The traditional British image of a trade unionist is a militant figure, someone more interested in threats than in dialogue. Peter couldn't be further away from the stereotype. In fact, his union activities brought him to the attention of management in a positive way: his skills at negotiation saw him elected as co-chair to Astrium's European Works Council. He subsequently became co-chair of Astrium's European Committee for Space and gave up technical work in order to concentrate on his committee and union work.

Peter believes that the union has played a role in keeping Astrium at the cutting edge of technology. When the union fights for better pay and conditions, it's helping the company to recruit and retain the best people in the industry. EADS management clearly agrees: he is paid by the company for the time he spends on union work, as are the two other shop stewards at Astrium.

Peter also sees the satellites themselves as tools for negotiation and communication. On a basic level, a satellite is a switchboard in the sky, designed to send information back and forth. At a human level, satellites provide information that could help to solve international arguments. The example Peter gives is of competition for water supplies, a situation likely to get worse as the Earth's climate becomes drier. If people in one area of the world try to steal the water supply from another area by diverting a river, it will be obvious from space what's going on. Peter believes that satellites can help with arbitration of water disputes, because they provide neutral evidence of what's going on. It's just one example of how the technology created at Astrium can help us to deal with the effects of climate change.

But on a national level Peter's union, Unite, struggles to communicate a coherent policy on environmental issues. As a relatively new union, it still doesn't have an official policy on climate change, let alone a strategy for how members can work together to fight it.

Bernie Hamilton, Unite's national officer for the aerospace and shipbuilding sectors, expects the union to finalize its policies on the environment and other issues at its policy conference early next year. Since Amicus and T&G, the two unions which merged to form Unite in 2007, were both very aware of climate change issues, Bernie believes that the new union will come up with a robust policy on tackling climate change.

However, there are signs that the picture may be more complicated than that. Many of the workers represented by Unite are in high-carbon sectors such as vehicle manufacturing, passenger air travel, offshore drilling (for oil and gas) and shipbuilding.

Perhaps the most problematic sector is aviation. Per capita, British people emit more emissions from flying than any other nation in the world. If aviation expansion in the UK is allowed to continue as predicted, the British government will find it almost impossible to achieve its own targets for cutting emissions. Aviation will gobble up half, perhaps more, of the total emissions allotted to the whole country.

That's why most of the UK's big workers' unions opposed recent plans to build a third runway at London's Heathrow Airport. The unions joined with environmental groups last year to take out an advertisement in The Times that called on the government to scrap Heathrow expansion.
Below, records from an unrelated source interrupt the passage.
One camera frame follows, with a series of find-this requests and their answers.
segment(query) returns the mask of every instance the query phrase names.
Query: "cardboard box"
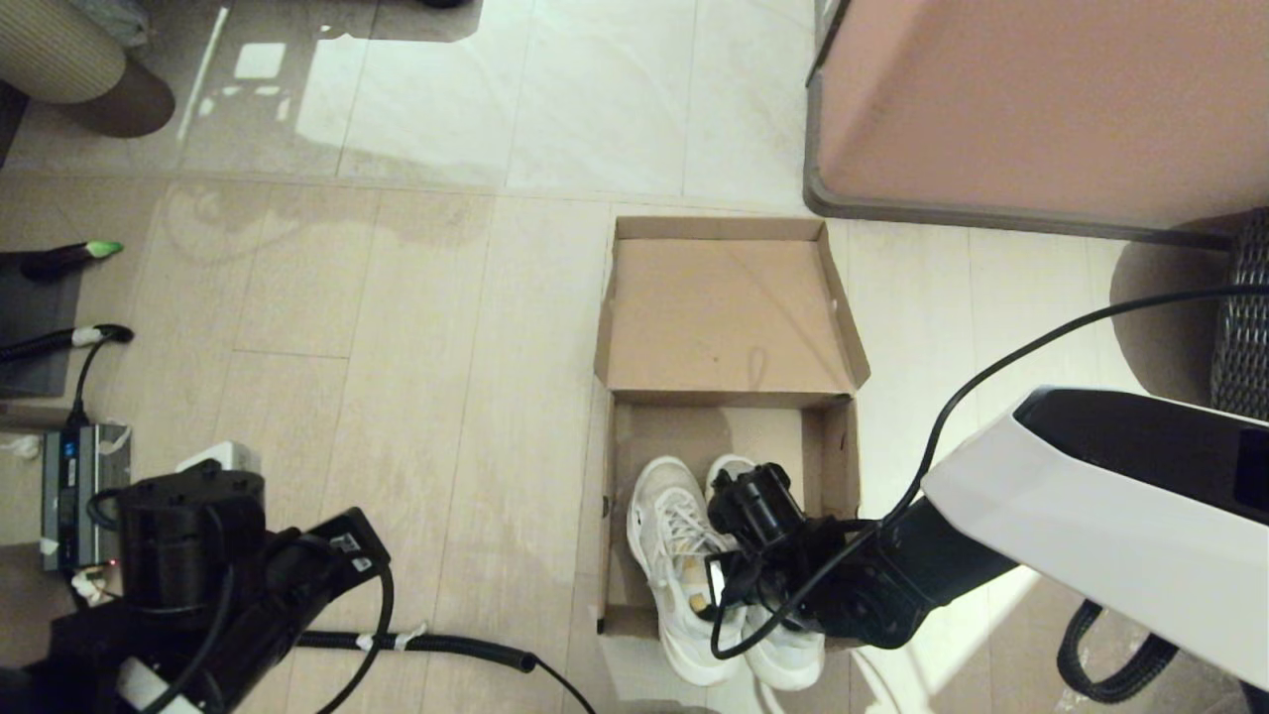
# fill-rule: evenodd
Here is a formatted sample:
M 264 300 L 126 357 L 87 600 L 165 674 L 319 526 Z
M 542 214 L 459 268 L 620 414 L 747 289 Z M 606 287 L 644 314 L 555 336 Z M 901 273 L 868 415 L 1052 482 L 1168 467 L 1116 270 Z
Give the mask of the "cardboard box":
M 854 396 L 868 378 L 824 221 L 622 217 L 595 375 L 609 391 L 602 474 L 603 634 L 656 637 L 626 542 L 642 468 L 670 454 L 698 479 L 722 454 L 784 467 L 808 515 L 859 505 Z

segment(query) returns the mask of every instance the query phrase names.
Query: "shoelace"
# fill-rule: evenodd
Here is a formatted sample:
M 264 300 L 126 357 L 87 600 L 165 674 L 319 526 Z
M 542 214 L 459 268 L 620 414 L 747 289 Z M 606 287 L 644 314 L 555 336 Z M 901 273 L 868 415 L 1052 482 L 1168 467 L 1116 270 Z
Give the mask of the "shoelace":
M 704 523 L 695 500 L 687 492 L 666 498 L 657 520 L 675 574 L 683 574 L 683 562 L 688 557 L 704 558 L 727 549 L 722 536 Z

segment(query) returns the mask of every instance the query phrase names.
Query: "white sneaker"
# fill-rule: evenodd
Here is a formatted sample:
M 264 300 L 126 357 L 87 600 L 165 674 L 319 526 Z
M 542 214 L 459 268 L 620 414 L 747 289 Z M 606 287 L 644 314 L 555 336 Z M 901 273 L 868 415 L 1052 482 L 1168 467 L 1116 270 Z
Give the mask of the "white sneaker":
M 727 472 L 731 478 L 753 472 L 758 464 L 744 457 L 728 454 L 720 457 L 706 479 L 706 495 L 713 496 L 713 482 L 718 473 Z M 745 626 L 741 634 L 749 637 L 758 632 L 770 619 L 772 614 L 761 605 L 750 605 L 745 610 Z M 794 630 L 779 625 L 772 634 L 745 652 L 745 661 L 763 684 L 772 689 L 796 691 L 813 685 L 824 672 L 824 634 L 808 630 Z
M 662 457 L 643 469 L 631 495 L 626 538 L 652 588 L 670 667 L 697 686 L 728 680 L 740 658 L 717 659 L 709 651 L 714 609 L 704 563 L 728 548 L 709 526 L 700 487 L 683 462 Z M 740 642 L 742 619 L 741 609 L 727 611 L 718 647 Z

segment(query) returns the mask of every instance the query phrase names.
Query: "white plug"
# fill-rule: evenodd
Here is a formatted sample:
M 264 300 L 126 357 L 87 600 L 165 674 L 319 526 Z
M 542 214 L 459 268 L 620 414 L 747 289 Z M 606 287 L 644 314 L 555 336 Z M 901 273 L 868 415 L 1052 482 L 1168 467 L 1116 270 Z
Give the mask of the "white plug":
M 207 462 L 208 459 L 221 465 L 226 472 L 251 472 L 260 473 L 260 458 L 250 449 L 236 441 L 222 441 L 216 446 L 201 451 L 176 465 L 178 472 Z

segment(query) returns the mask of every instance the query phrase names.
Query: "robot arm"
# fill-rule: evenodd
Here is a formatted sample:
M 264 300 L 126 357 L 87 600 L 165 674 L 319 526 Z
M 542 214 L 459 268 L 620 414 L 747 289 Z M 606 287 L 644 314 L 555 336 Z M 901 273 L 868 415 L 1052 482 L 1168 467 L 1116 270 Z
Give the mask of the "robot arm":
M 123 490 L 126 596 L 53 621 L 46 659 L 0 672 L 0 709 L 232 711 L 331 601 L 390 588 L 360 510 L 270 534 L 263 498 L 261 477 L 211 462 Z
M 926 500 L 881 528 L 808 520 L 787 486 L 774 464 L 714 484 L 709 519 L 741 544 L 726 564 L 725 605 L 774 610 L 863 539 L 792 619 L 897 648 L 934 607 L 1025 563 L 1164 646 L 1269 687 L 1264 424 L 1142 396 L 1041 389 L 931 469 Z
Unite was the only British workers' union to come out in support of the Heathrow plans. How does this square with a commitment to protect the environment?

"The fact that the union supported the third runway is not incompatible with fighting climate change," says Bernie. "There is undoubtedly going to be more air travel and there are going to be airports throughout Europe which are aiming to be hub airports, and a hub airport is a big airport. We have to acknowledge the inevitability of increased air travel, or Britain could be left out.